VIRFAM is dedicated to the recognition of head-neck-tail modules and of recombinase genes in phage genomes. You can use this server to search for remote homologs of specific protein families within protein sequences of bacteriophages. Input: protein sequences you're your phage; output includesd a phylogenetic tree with the placement of your virus.
(Reference: Lopes A et al. Nucleic Acids Res. (2010) 38(12): 3952-62).


VipTree

VipTree - generates a "proteomic tree" of viral genome sequences based on genome-wide sequence similarities computed by tBLASTx. The original proteomic tree concept (i.e., "the Phage Proteomic Tree") was developed by Rohwer and Edwards, 2002. A proteomic tree is a dendrogram that reveals global genomic similarity relationships between tens, hundreds, and thousands of viruses.
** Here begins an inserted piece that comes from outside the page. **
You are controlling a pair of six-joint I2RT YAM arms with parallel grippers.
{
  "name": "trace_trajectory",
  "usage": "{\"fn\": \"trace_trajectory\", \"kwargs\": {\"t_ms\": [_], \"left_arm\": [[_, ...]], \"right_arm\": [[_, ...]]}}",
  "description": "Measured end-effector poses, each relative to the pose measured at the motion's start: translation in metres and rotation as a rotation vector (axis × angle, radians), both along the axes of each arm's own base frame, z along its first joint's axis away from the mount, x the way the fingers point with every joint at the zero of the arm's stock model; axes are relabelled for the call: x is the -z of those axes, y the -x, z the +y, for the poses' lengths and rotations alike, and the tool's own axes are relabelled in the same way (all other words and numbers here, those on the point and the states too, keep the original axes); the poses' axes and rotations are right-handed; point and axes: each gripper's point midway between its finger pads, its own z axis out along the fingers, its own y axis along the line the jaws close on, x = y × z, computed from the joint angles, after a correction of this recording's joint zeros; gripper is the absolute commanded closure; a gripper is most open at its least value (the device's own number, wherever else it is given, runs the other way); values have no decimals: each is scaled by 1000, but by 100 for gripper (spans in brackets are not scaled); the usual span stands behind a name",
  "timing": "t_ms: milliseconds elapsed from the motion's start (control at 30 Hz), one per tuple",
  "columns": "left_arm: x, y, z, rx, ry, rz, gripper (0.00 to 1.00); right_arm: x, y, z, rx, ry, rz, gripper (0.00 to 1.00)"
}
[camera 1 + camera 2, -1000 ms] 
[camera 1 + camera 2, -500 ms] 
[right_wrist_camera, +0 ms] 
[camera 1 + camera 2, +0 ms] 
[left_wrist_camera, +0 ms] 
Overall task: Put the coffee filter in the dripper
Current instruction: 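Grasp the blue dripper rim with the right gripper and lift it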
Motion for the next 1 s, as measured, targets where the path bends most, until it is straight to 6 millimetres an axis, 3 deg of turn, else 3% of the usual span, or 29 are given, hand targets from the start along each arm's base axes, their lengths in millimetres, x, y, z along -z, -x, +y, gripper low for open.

It has been shown that viral groups identified in a proteomic tree well correspond to established viral taxonomies.
(Reference: Nishimura Y et al. (2017) Bioinformatics 33: 2379-2380).


MiGA

MiGA (Microbial Genomes Atlas) - a webserver that allows the classification of an unknown query genomic sequence, complete or partial, against all taxonomically classified taxa with available genome sequences, as well as comparisons to other related genomes including uncultivated ones, based on the genome-aggregate Average Nucleotide and Amino Acid Identity (ANI/AAI) concepts.
(Reference: Rodriguez-R et al (2018) Nucleic Acids Research 46(W1): W282-W288).